DATA PROVIDED
== Segment start ==
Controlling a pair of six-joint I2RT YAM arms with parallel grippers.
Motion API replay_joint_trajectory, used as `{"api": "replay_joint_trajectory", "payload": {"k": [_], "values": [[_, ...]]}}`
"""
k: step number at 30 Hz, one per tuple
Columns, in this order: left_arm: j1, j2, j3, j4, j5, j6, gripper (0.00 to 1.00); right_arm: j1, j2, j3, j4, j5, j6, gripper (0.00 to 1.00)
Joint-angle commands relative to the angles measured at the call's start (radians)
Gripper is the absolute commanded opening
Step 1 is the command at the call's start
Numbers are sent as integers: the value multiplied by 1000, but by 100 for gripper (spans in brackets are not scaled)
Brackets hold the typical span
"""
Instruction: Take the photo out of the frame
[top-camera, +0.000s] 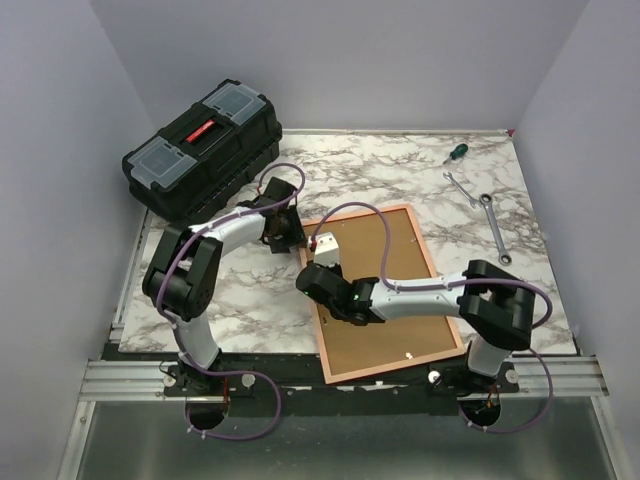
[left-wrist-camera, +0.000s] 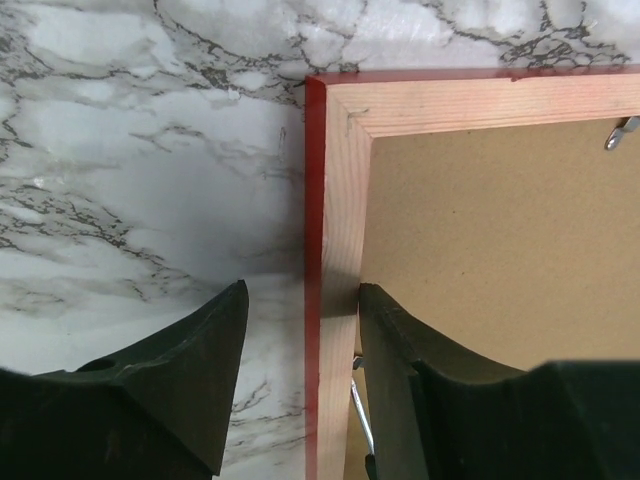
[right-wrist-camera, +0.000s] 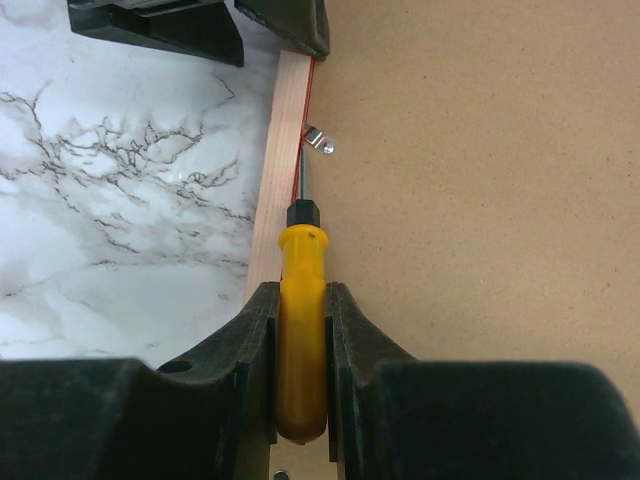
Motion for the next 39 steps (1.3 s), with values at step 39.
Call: {"api": "replay_joint_trajectory", "payload": {"k": [39], "values": [[2, 58, 51, -42, -28, 38, 53, -63, -36, 45, -56, -181, 15, 0]]}}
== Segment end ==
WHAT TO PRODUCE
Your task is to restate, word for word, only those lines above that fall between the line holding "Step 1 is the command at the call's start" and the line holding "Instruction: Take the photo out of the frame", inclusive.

PROBLEM SOLUTION
Step 1 is the command at the call's start
Numbers are sent as integers: the value multiplied by 1000, but by 100 for gripper (spans in brackets are not scaled)
Brackets hold the typical span
"""
Instruction: Take the photo out of the frame

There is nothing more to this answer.